The COVID-19 pandemic was a very difficult time for the remaining founders of G. Marconi.
"Lately, these just about three years, it was sad. Because the club couldn't get people in, we couldn't get together with our friends. I lost some confidence in these years," said Fiorante. "I found that difficult these three years without communication, the people having these friends to really check up on us."
Furthermore, the Mosaic Festival of Cultures has been cancelled the last two years. That was always a special time for the club, which got to show off dancing and food. So Festa Italiana can be seen as a homecoming of sorts.

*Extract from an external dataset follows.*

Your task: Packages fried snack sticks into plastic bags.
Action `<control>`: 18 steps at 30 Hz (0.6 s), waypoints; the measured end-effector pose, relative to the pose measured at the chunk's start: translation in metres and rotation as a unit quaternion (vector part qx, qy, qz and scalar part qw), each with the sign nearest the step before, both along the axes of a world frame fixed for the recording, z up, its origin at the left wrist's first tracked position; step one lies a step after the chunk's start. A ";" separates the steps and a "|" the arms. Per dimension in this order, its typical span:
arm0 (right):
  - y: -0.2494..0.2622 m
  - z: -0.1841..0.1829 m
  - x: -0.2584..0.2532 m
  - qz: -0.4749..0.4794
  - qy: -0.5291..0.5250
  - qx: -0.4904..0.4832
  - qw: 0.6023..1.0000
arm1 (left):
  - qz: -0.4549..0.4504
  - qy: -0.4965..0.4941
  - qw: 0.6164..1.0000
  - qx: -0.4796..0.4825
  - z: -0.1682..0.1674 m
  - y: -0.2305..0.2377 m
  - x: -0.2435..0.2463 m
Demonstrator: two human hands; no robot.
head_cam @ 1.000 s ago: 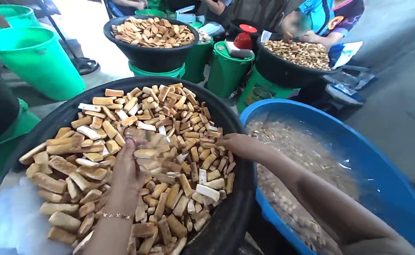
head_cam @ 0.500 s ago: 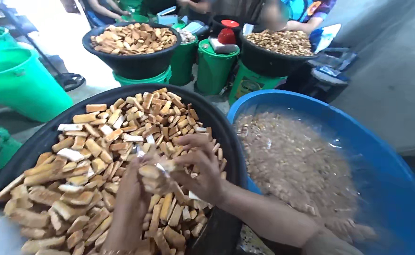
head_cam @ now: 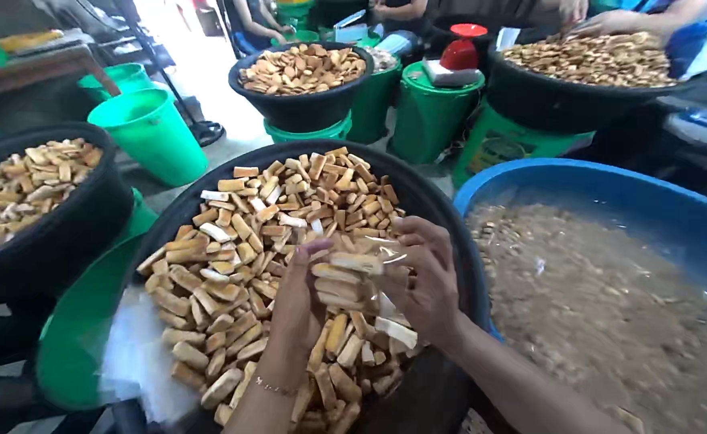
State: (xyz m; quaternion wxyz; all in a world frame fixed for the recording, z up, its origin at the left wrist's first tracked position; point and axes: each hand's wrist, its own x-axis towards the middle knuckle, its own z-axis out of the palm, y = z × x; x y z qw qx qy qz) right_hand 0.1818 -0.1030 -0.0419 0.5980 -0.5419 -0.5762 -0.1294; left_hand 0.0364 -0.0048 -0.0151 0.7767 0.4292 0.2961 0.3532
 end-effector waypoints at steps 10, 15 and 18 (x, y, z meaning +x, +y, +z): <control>0.010 0.066 0.012 0.137 -0.096 -0.298 0.940 | 0.030 -0.087 0.995 0.044 0.002 0.011 -0.012; 0.043 0.055 0.046 0.059 -0.010 -0.213 0.975 | 0.145 -0.139 0.979 0.036 0.007 0.041 -0.033; 0.061 0.022 0.053 0.085 -0.124 -0.523 0.839 | 0.189 -0.121 0.974 0.003 0.009 0.046 -0.033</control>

"We're made on immigration and we're at the stage now where our parents, they're all getting older," Fiacco said. "This weekend is a celebration of the Italian culture and heritage. A celebration, frankly, of our parents."
As Fiorante spoke about the founders' legacy, there was emotion in her voice
"We want all our Canadians, our friends, anyone is welcome to this place to enjoy it. I hope they will enjoy it as much as we did."
Indeed they have enjoyed the club through and through. The Fiorantes' children got married in the club.
"I always tell my kids, go and enjoy it because we work hard for all of you. For all of you," she said.